Corporate Tax Services in Singapore
Simplifying corporate tax, compliance and incentives for businesses in Singapore
Key numbers every Singapore company director should know
Singapore corporate tax services cover two things: making sure your company pays the right amount of tax, and making sure it does so on time. Terra Advisory Services handles both — from your annual ECI filing through to Form C-S preparation and IRAS liaison — so you can focus on running the business.
Singapore's corporate income tax rate is a flat 17%. That is already one of the lowest in Asia. However, most small and newly incorporated companies pay significantly less than that in practice — because of the start-up tax exemption, partial tax exemption, and the YA 2026 CIT rebate. Understanding which exemptions apply to your company is where the real savings are.
This guide explains how Singapore corporate tax works, what you need to file, when the deadlines fall, and exactly what Terra Advisory Services does for you. If you have just incorporated a Singapore Pte. Ltd., this page covers everything you need to know about your first tax year.
How Singapore Corporate Tax Works
A flat rate, a territorial system, and no capital gains tax. Here is what that means for your company.
Singapore taxes companies on a territorial basis. In plain terms, that means your company is only taxed on income earned in Singapore — or foreign income that is brought into Singapore. Income that stays offshore is not taxed here. This is a significant advantage for companies with international operations.
There is also no capital gains tax in Singapore. If your company sells shares, property, or other assets and makes a profit, that gain is generally not taxable — as long as the transaction is a capital gain rather than trading income. In practice, the distinction matters, so it is worth checking with Terra Advisory Services if you are planning a significant disposal.
Corporate income tax is assessed on a preceding year basis. That means the tax you pay in 2026 is based on your company's financial results for the year ending in 2025. IRAS assesses each company's tax liability based on the income it earned in the preceding financial year.

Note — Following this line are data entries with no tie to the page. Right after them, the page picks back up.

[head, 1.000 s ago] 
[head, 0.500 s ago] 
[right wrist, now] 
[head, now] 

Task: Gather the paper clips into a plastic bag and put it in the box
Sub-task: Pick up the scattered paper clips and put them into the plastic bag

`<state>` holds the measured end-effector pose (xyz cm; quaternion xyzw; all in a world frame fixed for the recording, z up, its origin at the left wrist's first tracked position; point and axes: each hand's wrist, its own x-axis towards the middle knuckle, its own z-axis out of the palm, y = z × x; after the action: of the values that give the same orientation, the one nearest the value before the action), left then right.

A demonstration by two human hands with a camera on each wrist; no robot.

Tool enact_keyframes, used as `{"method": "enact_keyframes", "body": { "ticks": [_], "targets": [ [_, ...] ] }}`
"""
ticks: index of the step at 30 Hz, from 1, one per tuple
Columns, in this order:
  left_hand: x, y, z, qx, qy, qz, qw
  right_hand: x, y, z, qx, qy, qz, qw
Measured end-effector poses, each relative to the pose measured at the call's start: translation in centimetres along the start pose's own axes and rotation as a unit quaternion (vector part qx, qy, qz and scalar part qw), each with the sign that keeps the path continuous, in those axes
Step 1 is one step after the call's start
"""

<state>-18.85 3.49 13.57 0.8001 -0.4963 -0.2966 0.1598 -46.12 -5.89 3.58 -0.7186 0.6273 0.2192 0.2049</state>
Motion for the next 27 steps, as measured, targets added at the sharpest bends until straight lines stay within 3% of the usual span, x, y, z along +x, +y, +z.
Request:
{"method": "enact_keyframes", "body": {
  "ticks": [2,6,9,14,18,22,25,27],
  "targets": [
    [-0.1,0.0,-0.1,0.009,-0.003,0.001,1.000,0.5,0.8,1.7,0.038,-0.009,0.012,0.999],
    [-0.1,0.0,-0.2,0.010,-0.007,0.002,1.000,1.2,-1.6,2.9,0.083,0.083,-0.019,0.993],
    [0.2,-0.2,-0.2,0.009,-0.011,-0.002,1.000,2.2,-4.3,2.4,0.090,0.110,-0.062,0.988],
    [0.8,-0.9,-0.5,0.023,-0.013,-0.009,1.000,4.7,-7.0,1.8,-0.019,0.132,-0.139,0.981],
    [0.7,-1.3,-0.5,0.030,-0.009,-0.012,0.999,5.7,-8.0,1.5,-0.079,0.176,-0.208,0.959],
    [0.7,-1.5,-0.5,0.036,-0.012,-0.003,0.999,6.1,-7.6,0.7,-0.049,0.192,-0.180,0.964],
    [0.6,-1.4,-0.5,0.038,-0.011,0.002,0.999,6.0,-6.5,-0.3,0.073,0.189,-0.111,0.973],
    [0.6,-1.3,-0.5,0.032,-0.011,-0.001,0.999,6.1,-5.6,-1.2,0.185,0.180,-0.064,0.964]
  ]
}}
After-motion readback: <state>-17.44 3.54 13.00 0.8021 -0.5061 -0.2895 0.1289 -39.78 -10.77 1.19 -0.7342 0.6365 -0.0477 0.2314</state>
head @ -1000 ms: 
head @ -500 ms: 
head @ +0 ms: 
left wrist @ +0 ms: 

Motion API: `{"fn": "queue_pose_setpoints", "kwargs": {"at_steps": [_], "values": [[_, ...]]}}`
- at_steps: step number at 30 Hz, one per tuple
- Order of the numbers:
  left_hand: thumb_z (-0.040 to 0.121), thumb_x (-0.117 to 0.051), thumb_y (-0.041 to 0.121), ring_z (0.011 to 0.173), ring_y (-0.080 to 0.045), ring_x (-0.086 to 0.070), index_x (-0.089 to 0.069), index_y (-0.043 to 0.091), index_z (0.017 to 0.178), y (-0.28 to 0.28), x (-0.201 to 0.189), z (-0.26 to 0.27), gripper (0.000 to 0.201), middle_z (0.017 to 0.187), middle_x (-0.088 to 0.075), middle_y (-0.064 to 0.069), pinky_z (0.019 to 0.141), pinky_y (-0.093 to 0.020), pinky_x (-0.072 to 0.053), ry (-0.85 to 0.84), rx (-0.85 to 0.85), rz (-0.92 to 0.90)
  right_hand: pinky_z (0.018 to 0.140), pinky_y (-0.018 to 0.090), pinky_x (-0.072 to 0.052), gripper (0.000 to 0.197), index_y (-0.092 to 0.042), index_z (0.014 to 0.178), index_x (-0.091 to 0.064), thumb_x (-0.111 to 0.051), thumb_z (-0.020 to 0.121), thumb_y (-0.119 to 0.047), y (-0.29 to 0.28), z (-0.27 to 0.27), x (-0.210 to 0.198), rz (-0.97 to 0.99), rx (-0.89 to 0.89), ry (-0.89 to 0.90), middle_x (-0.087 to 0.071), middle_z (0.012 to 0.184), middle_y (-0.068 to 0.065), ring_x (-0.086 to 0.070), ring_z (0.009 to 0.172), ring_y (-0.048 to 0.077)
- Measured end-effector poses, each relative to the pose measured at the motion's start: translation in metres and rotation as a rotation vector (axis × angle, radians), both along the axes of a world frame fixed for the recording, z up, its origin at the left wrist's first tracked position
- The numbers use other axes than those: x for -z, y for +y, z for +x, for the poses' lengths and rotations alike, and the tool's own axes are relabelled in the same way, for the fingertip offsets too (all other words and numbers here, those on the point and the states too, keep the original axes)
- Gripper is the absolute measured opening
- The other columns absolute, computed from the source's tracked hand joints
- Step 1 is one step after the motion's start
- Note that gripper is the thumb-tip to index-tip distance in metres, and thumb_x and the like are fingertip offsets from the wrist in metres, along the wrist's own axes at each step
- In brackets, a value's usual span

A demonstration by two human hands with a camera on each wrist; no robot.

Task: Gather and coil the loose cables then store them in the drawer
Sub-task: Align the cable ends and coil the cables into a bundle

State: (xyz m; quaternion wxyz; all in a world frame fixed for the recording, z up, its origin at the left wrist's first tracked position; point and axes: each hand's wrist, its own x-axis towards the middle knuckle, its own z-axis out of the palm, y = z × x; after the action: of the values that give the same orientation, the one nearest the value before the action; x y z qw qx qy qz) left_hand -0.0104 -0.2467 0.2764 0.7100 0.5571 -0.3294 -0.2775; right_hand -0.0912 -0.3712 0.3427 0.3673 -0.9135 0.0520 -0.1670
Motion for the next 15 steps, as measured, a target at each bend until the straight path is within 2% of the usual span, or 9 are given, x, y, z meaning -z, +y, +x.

What counts as taxable income?
Generally, all income your Singapore company earns from its trade or business is taxable. That includes revenue from sales, service fees, rental income from Singapore properties, and interest on business deposits. On the other hand, foreign-sourced dividends, branch profits, and service income may qualify for exemption under specific conditions set by IRAS.
Expenses that are wholly and exclusively incurred in producing that income are deductible. This includes salaries, rent, professional fees, and depreciation on qualifying assets. As a result, your taxable income — known as your chargeable income — is usually lower than your gross revenue.
Tax Exemptions — How New and Established Companies Pay Less Than 17%
Two schemes reduce your effective tax rate significantly. Most Singapore SMEs benefit from at least one of them.
Start-Up Tax Exemption (SUTE) — Years 1 to 3
If your company is newly incorporated, you are likely eligible for the Start-Up Tax Exemption (SUTE). This applies for the first three years of assessment. It gives you a 75% exemption on the first S$100,000 of chargeable income, and a 50% exemption on the next S$100,000.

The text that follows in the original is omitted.